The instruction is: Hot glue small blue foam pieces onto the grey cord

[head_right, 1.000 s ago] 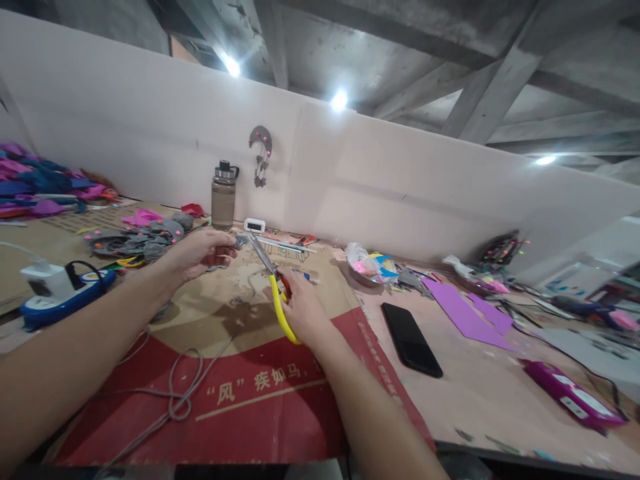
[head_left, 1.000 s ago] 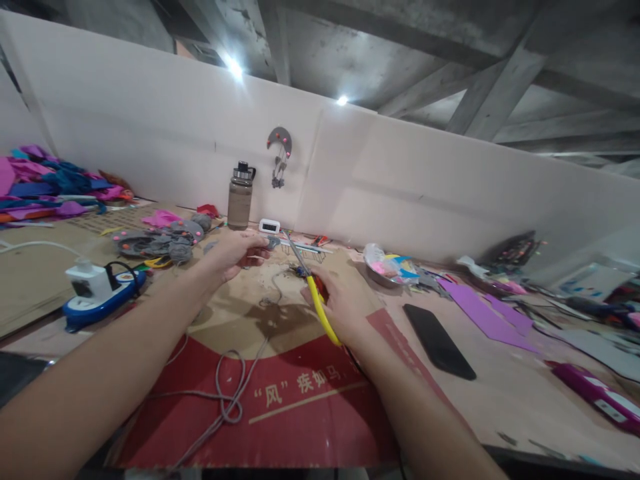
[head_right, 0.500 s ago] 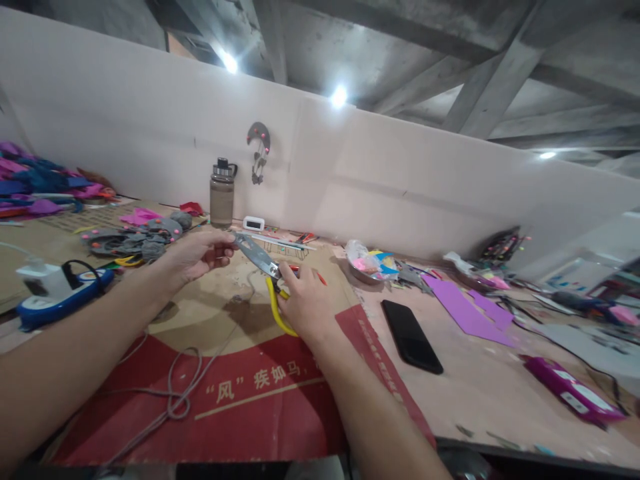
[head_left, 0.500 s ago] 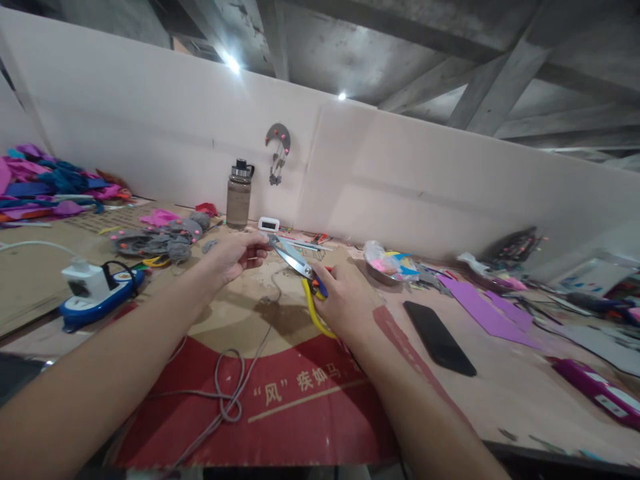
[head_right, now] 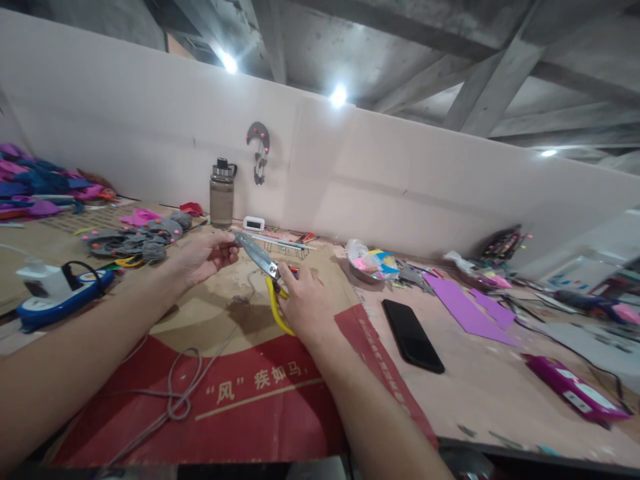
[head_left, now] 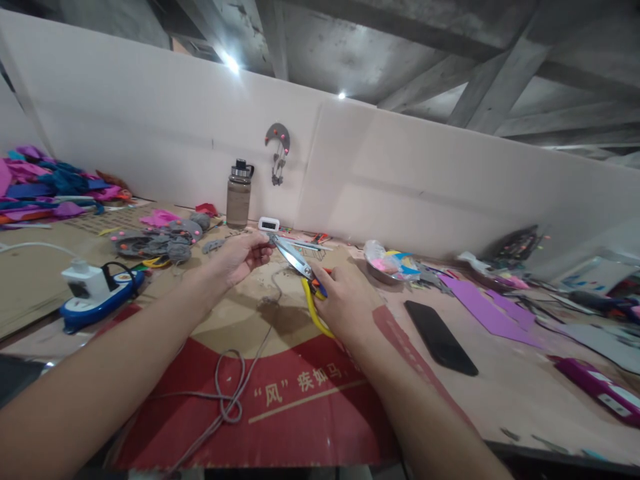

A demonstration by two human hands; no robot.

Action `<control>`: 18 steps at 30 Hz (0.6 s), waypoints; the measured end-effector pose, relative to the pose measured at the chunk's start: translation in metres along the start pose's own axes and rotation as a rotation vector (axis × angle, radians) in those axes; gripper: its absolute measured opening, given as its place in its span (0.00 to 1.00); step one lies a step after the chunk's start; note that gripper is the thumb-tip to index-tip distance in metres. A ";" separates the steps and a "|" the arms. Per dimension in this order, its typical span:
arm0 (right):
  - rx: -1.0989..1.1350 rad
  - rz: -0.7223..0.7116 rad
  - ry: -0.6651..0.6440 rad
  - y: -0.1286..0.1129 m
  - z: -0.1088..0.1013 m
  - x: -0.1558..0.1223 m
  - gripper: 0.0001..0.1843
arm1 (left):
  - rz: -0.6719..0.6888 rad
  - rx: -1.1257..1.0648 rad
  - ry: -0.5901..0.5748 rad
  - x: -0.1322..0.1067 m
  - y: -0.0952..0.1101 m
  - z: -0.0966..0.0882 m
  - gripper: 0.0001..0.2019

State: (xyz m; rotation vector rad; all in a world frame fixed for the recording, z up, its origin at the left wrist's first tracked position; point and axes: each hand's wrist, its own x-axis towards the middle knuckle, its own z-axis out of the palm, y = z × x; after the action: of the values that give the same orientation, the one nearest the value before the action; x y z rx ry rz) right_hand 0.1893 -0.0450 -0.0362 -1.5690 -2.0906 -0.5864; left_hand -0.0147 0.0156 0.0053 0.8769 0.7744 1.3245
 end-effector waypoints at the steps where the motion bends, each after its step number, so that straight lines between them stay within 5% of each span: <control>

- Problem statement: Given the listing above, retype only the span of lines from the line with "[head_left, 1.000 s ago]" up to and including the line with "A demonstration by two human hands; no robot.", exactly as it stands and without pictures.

- Exercise output:
[head_left, 1.000 s ago] 
[head_right, 0.500 s ago] 
[head_left, 0.500 s ago] 
[head_right, now] 
[head_left, now] 

A demonstration by two human hands; no robot.

There is nothing more to add to the answer.